TrueCredit is owned by TransUnion, one of the 3 major credit bureaus. The TrueCredit credit monitoring service gives you immediate access to your TransUnion credit score, and you can set up alerts to notify you when your credit score changes. TrueCredit also offers $25,000 of identity theft insurance with their service. There is a 7 day free trial period, after which you will be charged a monthly fee of $14.95 if you wish to continue using the service. You will also full credit profile monitoring from each of the 3 credit bureaus once you pass the 7 day trial period.

FreeCreditScore.com is famous for their catchy commercials. But if you read the fine print, the only way to get a free credit score from their site is to sign up for the 7 day free trial membership in Triple Advantage, then cancel before the end of the free trial period (you actually have 9 days to cancel without being charged). FreeCreditScore.com's Triple Advantage service provides you with a Monthly Statement with your Credit Score, Alerts digest, and a summary of the key financial information that lenders use to rate you. The cost is $14.95 per month if you maintain the service.

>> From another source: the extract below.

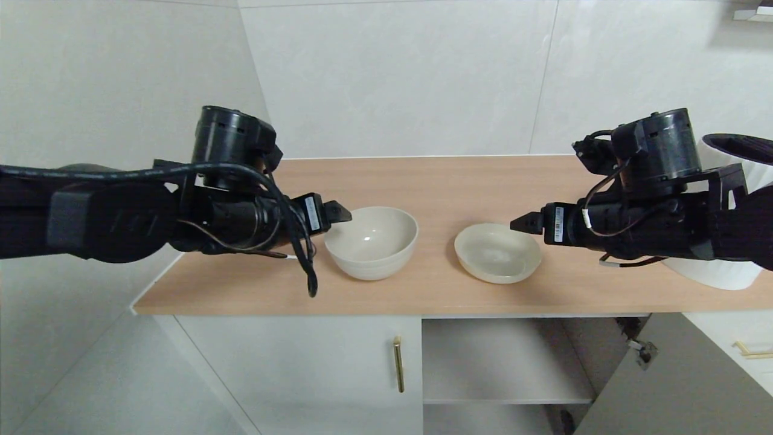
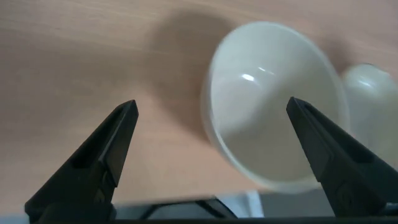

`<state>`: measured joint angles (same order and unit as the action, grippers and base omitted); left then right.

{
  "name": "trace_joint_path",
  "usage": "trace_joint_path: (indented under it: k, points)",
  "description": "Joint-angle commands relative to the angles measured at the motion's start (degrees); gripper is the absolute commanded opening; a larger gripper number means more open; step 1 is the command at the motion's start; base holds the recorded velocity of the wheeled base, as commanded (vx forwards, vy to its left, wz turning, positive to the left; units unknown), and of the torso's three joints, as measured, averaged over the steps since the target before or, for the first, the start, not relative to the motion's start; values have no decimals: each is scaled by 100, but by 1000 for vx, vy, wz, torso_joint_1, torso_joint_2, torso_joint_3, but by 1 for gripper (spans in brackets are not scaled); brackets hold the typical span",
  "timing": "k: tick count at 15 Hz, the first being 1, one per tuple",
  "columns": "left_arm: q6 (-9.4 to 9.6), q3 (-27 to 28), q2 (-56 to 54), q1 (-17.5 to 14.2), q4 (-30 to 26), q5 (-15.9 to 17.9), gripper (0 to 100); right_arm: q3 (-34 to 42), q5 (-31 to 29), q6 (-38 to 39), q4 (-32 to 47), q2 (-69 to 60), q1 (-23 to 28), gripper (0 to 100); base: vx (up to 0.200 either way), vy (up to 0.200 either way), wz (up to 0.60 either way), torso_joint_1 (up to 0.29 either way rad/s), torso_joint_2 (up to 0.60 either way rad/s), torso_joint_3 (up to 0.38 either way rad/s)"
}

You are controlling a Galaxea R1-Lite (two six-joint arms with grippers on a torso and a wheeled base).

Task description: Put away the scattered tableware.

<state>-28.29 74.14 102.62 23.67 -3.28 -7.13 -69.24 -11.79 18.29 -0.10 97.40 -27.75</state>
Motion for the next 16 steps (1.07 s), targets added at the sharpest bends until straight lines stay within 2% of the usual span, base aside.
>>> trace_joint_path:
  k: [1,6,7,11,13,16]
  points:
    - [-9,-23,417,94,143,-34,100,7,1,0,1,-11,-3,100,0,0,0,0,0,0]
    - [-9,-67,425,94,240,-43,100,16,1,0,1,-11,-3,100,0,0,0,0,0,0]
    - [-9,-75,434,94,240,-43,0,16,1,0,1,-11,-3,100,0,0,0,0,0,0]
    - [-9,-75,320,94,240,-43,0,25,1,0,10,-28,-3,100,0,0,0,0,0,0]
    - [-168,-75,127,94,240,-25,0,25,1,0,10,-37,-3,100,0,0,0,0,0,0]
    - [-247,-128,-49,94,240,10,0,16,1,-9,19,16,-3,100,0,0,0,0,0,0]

Why should you get your free credit score?

Knowing your credit score comes in handy if you plan on applying for a loan or if you have a need for credit in the near future. For most people, it is a good practice to have an idea of your score, but it may not be necessary to know the exact number. However, reviewing your credit history frequently (at least every few months) is a good idea so you can monitor for changes to your credit profile and be alerted to possible changes or unauthorized access to your credit.